Quel héros ? Mais non. Le héros, c’est chacun des jeunes qui sortent chaque jour dans la rue pour s’organiser et changer cette société injuste et ce système économique, politique. Et ils s’organisent, ils se défendent. Qu’ils n’aient crainte, la peur va changer de camp. Alfonso Fernández, en prison suite au 14 novembre 2012 dans l’État espagnol, interviewé par Shangay Lily sur « Kaos en la Red ». Janvier 2013.
Il faut un ennemi pour donner un espoir au peuple. (...). En fait, le sentiment de l’identité se fonde sur la haine envers ceux qui ne sont pas identiques. Il faut cultiver la haine comme passion civile. L’ennemi, c’est l’ami des peuples. On a besoin de quelqu’un à haïr pour se sentir justifié dans sa propre misère. La haine est la véritable passion primordiale. Umberto Eco. Le cimetière de Prague.
Où et quand commence la violence ?
Voyons un peu.
Face à un miroir, dans n’importe quel calendrier et n’importe quelle géographie...
Imaginez que vous êtes différent-e du commun des gens.

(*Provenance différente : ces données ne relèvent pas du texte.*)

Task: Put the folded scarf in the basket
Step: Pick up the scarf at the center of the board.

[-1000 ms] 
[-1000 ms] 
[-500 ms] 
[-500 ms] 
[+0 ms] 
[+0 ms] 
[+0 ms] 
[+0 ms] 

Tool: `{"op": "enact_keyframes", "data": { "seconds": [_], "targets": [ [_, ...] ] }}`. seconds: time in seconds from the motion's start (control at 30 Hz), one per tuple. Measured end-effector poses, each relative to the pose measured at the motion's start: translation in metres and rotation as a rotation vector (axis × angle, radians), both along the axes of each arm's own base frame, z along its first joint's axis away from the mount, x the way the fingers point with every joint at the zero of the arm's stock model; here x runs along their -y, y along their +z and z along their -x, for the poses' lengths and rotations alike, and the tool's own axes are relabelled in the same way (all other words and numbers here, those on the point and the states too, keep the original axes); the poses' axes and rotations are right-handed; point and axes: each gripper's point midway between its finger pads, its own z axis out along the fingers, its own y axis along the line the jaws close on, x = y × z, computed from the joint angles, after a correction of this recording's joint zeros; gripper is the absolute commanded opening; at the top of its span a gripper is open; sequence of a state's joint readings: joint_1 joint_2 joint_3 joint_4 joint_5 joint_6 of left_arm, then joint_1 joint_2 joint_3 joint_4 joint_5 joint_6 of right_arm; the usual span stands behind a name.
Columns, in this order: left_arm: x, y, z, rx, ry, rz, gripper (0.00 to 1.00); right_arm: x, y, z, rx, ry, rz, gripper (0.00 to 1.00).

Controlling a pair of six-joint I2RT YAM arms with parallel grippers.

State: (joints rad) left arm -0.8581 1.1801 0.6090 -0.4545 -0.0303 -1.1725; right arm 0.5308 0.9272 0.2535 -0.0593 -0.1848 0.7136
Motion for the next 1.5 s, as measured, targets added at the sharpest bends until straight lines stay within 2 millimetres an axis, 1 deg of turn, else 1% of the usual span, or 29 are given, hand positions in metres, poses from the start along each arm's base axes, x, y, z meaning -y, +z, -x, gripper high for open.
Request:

Imaginez que vous êtes quelque chose de tout à fait autre.
Imaginez que vous avez une certaine couleur de peau ou de cheveux.

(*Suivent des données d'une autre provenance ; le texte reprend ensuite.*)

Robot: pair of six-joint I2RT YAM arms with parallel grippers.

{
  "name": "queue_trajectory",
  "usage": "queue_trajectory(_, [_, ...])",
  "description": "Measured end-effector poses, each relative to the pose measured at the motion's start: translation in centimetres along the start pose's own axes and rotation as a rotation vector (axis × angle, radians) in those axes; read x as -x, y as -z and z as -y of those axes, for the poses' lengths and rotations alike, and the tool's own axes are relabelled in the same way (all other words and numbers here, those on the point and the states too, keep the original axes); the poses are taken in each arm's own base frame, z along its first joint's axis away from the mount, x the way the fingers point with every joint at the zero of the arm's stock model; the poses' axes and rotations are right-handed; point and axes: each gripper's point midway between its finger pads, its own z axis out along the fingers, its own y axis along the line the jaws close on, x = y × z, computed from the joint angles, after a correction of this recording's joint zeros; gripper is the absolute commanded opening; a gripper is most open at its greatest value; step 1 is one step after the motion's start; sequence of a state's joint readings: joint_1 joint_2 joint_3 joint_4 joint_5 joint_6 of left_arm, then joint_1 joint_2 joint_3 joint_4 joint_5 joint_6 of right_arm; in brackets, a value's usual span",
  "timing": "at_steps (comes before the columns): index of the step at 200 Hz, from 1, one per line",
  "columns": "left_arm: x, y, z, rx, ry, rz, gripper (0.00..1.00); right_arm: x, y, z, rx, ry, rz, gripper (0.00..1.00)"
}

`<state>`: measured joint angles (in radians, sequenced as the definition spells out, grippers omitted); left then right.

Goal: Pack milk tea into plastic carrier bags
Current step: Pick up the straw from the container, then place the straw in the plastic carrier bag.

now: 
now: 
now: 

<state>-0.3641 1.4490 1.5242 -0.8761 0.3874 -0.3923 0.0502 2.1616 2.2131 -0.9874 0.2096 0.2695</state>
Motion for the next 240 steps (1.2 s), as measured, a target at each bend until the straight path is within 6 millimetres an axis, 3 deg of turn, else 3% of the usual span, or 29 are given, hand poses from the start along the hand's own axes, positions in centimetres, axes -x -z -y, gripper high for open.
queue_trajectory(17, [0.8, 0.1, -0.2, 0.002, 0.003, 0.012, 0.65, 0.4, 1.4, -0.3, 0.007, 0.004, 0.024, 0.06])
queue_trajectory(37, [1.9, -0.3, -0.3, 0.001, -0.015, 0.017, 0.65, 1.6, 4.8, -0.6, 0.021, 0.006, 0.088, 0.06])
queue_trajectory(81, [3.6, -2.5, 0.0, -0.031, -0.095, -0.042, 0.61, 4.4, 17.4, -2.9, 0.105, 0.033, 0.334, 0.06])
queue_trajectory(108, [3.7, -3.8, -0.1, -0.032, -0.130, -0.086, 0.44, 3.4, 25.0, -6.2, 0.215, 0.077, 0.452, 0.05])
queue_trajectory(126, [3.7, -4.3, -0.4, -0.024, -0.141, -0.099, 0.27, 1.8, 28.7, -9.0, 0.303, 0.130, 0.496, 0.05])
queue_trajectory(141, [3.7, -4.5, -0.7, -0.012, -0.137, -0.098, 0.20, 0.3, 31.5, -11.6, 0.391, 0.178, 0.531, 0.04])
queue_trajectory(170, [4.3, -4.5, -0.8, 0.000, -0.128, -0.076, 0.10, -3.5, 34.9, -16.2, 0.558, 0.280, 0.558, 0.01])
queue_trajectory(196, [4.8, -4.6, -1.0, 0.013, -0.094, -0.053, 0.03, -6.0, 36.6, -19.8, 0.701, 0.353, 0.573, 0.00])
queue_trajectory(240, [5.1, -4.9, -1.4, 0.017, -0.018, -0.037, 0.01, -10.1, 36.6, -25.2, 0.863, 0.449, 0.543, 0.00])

Imaginez qu’on vous méprise et vous humilie, qu’on vous poursuit, qu’on vous emprisonne, qu’on vous tue pour cela, parce que vous êtes différent-e.
Imaginez que depuis que vous êtes né-e, tout le système vous dit et vous répète que vous êtes quelque chose de bizarre, d’anormal, de malade, que vous devez vous repentir de ce que vous êtes, et qu’après en avoir imputé la responsabilité au manque de pot et/ou à la justice divine, vous devez faire tout ce qui est en votre pouvoir pour modifier ce « défaut de fabrication ».
Mais oui, tenez, nous avons précisément un produit qui fait des m-e-r-v-e-i-l-l-e-s, tout simplement, avec les défauts congénitaux. Cette façon de penser vous soulage de la rébellion et de cette si gênante manie de se plaindre de tout. Cette crème vous change la couleur de la peau. Cette teinture pour les cheveux vous donne la tonalité à la mode. Ce cours « Comment se faire des ami-e-s et être populaire sur Internet » vous donne tout le nécessaire pour être une personne moderne. Ce traitement vous rendra la jeunesse. Ce DVD vous montrera comment se comporter à table, dans la rue, au travail, au lit, lors des hold-up illégaux (voleurs), lors des hold-up légaux (banques, gouvernants, élections, entreprises légalement établies), dans les réunions sociales... Pardon ? Oh, on ne vous invite pas dans les réunions sociales ? Ok, on vous indique aussi comment faire pour qu’on vous invite. Et puis, ic,i on vous dévoilera le secret de comment réussir dans la vie. Laissez loin derrière Lady Gaga et Justin Bieber en nombre de suiveurs sur tuiter. Vous pouvez inclure un masque de votre choix. On les a tous ! Même celui de Carlos Salinas... Ok, ok, ok, c’était un mauvais exemple, mais on en a pour tous les besoins. On ne vous regardera plus avec dégoût ! On ne vous traitera plus de voyou-te, d’indien-ne, de prolo, de nègre, de Région 4, de zombie, de philozapatiste !
Imaginez que, malgré tous vos efforts et bonnes actions, vous n’arrivez pas à cacher votre couleur de peau ou de cheveux.
Maintenant, imaginez qu’est lancée une campagne pour éliminer tou-te-s ceux et celles qui sont comme vous.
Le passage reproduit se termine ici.